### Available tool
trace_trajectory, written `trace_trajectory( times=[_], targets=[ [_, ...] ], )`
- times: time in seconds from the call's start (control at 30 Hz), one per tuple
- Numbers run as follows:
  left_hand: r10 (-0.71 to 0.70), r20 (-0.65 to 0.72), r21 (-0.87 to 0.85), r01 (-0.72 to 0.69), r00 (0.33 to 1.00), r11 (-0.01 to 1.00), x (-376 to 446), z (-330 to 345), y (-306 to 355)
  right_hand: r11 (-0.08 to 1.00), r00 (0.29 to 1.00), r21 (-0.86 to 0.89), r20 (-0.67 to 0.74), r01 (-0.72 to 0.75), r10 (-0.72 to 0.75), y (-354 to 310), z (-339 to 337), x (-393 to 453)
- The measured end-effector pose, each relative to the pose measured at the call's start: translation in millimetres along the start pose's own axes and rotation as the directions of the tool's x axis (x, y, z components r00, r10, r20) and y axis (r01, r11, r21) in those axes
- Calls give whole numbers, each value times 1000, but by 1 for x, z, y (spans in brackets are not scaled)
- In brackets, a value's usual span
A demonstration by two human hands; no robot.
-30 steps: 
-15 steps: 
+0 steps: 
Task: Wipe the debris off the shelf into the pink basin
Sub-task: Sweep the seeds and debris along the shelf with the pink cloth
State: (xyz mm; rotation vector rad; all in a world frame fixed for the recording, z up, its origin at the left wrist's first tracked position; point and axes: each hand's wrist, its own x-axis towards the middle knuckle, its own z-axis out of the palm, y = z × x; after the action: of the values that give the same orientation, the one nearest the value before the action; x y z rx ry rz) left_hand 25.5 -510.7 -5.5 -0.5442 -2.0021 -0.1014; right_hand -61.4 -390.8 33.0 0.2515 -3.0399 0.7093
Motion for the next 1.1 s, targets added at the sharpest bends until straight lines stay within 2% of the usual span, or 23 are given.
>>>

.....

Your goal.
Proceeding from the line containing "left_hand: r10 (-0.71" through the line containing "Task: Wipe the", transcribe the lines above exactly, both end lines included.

Solution to the problem.
  left_hand: r10 (-0.71 to 0.70), r20 (-0.65 to 0.72), r21 (-0.87 to 0.85), r01 (-0.72 to 0.69), r00 (0.33 to 1.00), r11 (-0.01 to 1.00), x (-376 to 446), z (-330 to 345), y (-306 to 355)
  right_hand: r11 (-0.08 to 1.00), r00 (0.29 to 1.00), r21 (-0.86 to 0.89), r20 (-0.67 to 0.74), r01 (-0.72 to 0.75), r10 (-0.72 to 0.75), y (-354 to 310), z (-339 to 337), x (-393 to 453)
- The measured end-effector pose, each relative to the pose measured at the call's start: translation in millimetres along the start pose's own axes and rotation as the directions of the tool's x axis (x, y, z components r00, r10, r20) and y axis (r01, r11, r21) in those axes
- Calls give whole numbers, each value times 1000, but by 1 for x, z, y (spans in brackets are not scaled)
- In brackets, a value's usual span
A demonstration by two human hands; no robot.
-30 steps: 
-15 steps: 
+0 steps: 
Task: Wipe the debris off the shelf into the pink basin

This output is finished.